Wenn hier schon so viel unterstellt wird, dann mach ich das jetzt auch mal...
Unterstellen wir nämlich mal, dass der Betrieb das ist, was die mehrzahl solcher Betriebe ist: ein seriöses Unternehmen. Dann werden da die handelnden Personen unter Garantie Konsequenzen besprechen / ziehen. Ggfs. hat der Papa sich ja auf Genehmigung des Sohnes den Schlüssel geben lassen. Womöglich bekommt der Sohn dann ne Abmahnung. ich glaube, damit wäre er z.B. gestraft genug. Minimum sollte man ihm die Geldbuße vom Gehalt abziehen. Irgendwas in der Art.
Ist es ein seriöses Unternehmen, wird es sich auch um Wiedergutmachung des Vertrauensschadens bemühen, wenn sie mich nicht als Kunden verlieren wollen.

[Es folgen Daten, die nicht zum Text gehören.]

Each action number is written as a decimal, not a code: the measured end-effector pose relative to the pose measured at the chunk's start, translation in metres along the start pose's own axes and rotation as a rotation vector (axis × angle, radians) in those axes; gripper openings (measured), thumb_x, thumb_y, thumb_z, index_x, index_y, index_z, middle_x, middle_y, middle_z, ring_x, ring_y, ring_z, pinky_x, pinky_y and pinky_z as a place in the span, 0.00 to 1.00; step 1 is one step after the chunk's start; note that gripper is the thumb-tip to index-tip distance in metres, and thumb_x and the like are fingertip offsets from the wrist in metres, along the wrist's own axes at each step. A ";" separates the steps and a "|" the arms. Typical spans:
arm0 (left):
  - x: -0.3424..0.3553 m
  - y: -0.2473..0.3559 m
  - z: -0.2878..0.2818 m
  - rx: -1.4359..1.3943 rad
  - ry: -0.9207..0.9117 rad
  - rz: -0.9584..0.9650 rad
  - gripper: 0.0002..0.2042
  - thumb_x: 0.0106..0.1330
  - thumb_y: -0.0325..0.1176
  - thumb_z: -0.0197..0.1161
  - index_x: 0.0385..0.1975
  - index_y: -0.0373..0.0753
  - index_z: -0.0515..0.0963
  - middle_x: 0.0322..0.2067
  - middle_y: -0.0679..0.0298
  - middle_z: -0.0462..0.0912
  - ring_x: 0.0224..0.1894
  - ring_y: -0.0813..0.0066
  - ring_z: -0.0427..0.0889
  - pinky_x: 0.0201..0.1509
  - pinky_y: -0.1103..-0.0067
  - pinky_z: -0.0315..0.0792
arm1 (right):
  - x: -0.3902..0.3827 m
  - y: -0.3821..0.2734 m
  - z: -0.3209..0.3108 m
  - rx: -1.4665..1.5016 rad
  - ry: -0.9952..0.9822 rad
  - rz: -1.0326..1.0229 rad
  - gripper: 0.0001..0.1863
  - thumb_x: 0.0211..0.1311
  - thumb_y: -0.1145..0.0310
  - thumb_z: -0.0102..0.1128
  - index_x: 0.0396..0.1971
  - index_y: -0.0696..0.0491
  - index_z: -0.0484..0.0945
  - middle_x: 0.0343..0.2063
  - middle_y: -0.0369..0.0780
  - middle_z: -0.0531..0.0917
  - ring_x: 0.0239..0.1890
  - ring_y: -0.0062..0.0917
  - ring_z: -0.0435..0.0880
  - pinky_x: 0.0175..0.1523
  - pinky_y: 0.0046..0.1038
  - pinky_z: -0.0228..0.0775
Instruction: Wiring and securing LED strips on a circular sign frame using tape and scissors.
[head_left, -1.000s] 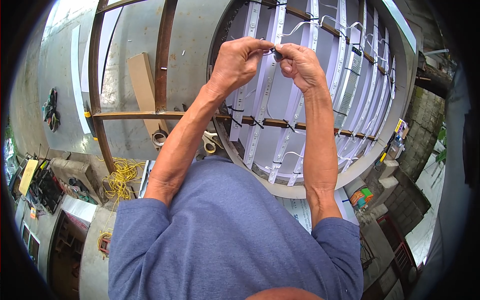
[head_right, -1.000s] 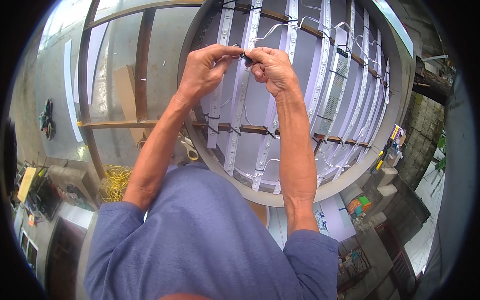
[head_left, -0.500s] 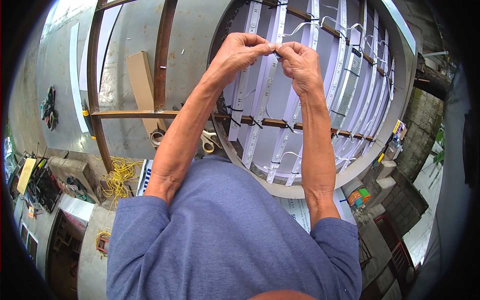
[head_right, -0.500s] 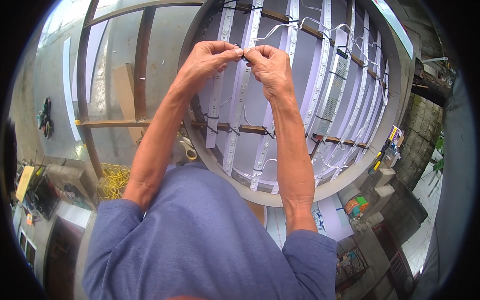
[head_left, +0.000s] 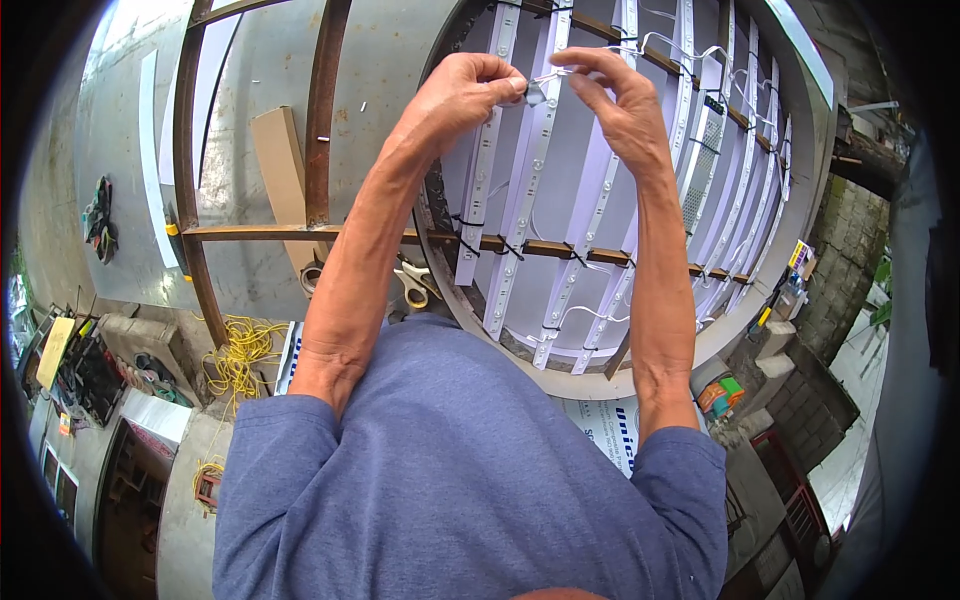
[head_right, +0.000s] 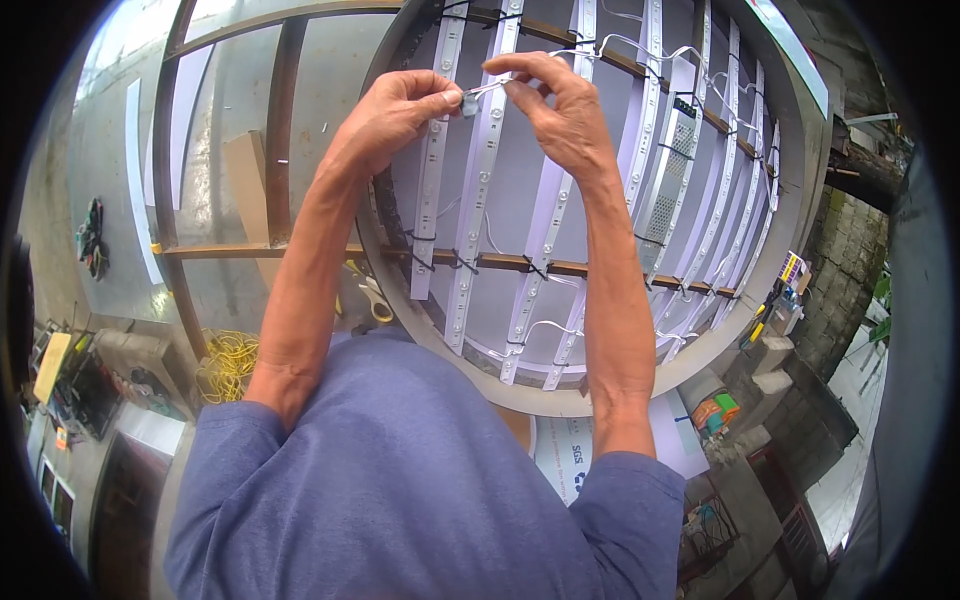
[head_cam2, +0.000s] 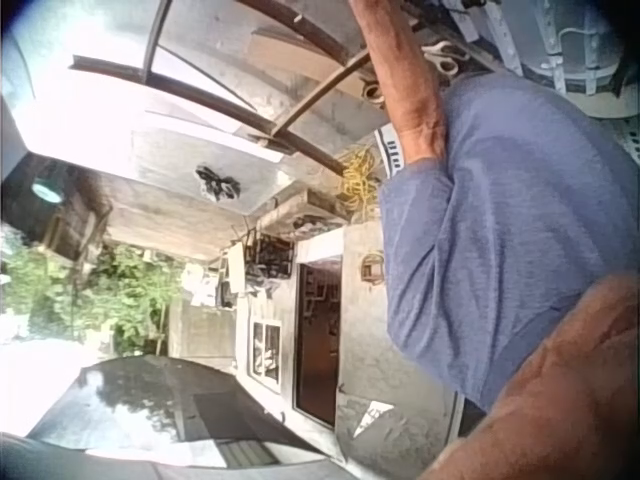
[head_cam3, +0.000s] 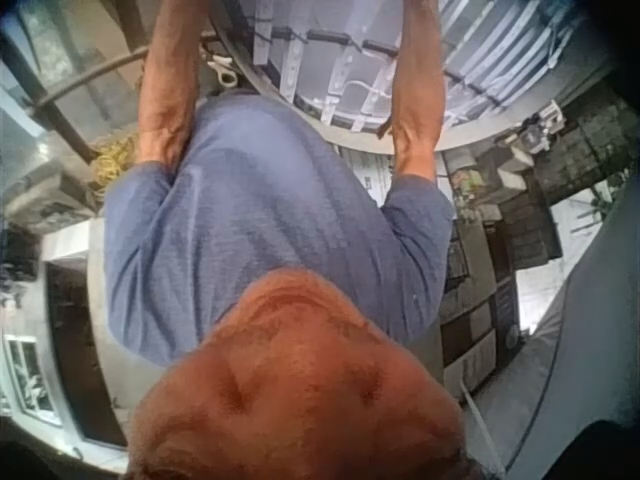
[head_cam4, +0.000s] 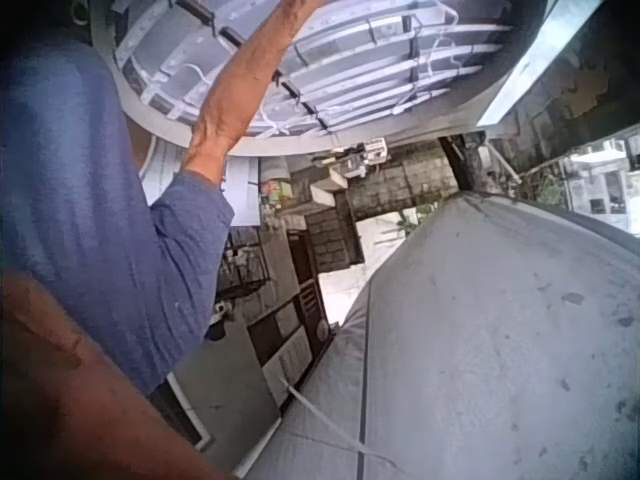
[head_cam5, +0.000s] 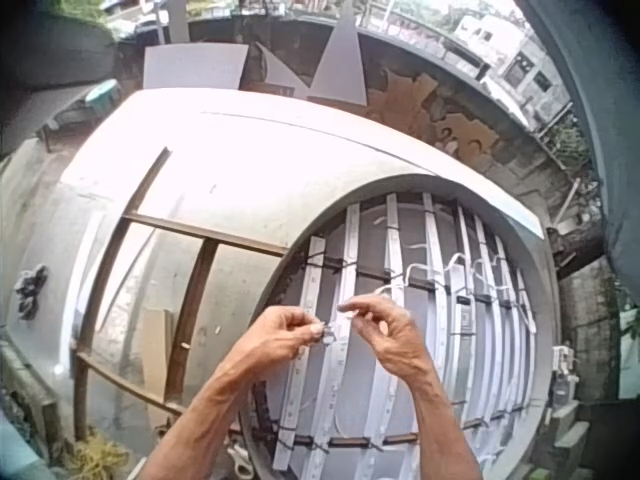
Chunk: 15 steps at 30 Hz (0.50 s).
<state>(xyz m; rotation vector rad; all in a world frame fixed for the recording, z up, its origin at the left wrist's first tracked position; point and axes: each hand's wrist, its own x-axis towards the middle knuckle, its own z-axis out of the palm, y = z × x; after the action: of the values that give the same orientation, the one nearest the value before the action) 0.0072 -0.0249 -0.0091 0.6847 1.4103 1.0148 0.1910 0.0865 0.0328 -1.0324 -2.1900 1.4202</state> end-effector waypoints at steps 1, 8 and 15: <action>0.001 0.003 0.000 -0.014 -0.005 0.018 0.09 0.70 0.36 0.64 0.39 0.36 0.83 0.30 0.71 0.81 0.24 0.90 0.65 0.26 0.89 0.59 | 0.004 0.002 0.000 -0.103 -0.045 -0.081 0.10 0.63 0.64 0.67 0.44 0.45 0.87 0.36 0.32 0.86 0.39 0.18 0.80 0.43 0.23 0.75; 0.003 0.000 -0.002 -0.090 0.026 0.086 0.11 0.69 0.33 0.65 0.45 0.34 0.82 0.31 0.69 0.83 0.27 0.89 0.71 0.29 0.88 0.65 | 0.018 0.022 0.011 -0.222 -0.129 -0.212 0.12 0.56 0.66 0.72 0.42 0.42 0.88 0.36 0.30 0.88 0.38 0.21 0.79 0.44 0.27 0.74; -0.005 -0.006 0.007 0.029 0.150 0.237 0.14 0.64 0.30 0.69 0.48 0.34 0.82 0.35 0.66 0.85 0.35 0.83 0.81 0.37 0.84 0.75 | 0.015 0.036 0.003 -0.091 -0.222 -0.049 0.10 0.58 0.66 0.71 0.41 0.46 0.88 0.37 0.31 0.88 0.37 0.18 0.80 0.44 0.24 0.72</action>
<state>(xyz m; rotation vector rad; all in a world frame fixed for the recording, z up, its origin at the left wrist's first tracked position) 0.0158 -0.0303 -0.0117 0.8257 1.5006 1.2548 0.1932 0.1036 -0.0021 -0.8797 -2.4394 1.4883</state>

Irgendwie unterstellt hier jeder, dass wenn so was in nem Unternehmen passiert, direkt das ganze Unternehmen unseriös sein muss. Die Schlufolgerung finde ich so nicht zulässig. Was, wenn der Chef nix mitbekommt, was seine Mitarbeiter nach Feierabend hinter seinem Rücken machen. Da kannste als Chef noch so seriös sein, so lange sowas gut geht, fliegts nicht auf. Die Seriösität zeigt sich jetzt im Umgang mit diesem Fall. Dann, wenn das Problem da ist.
Wenn Vater und Sohn ein normales Verhältnis haben, dann wissen sie, dass hier wohl beide Scheiße gebaut haben.
Für so einen Fall die Behörden einzuschalten, halte ich jedenfalls nach wie vor übertrieben. Was bringt dem Autobesitzer das, wenn der Vater bestraft wird? Nichts oder?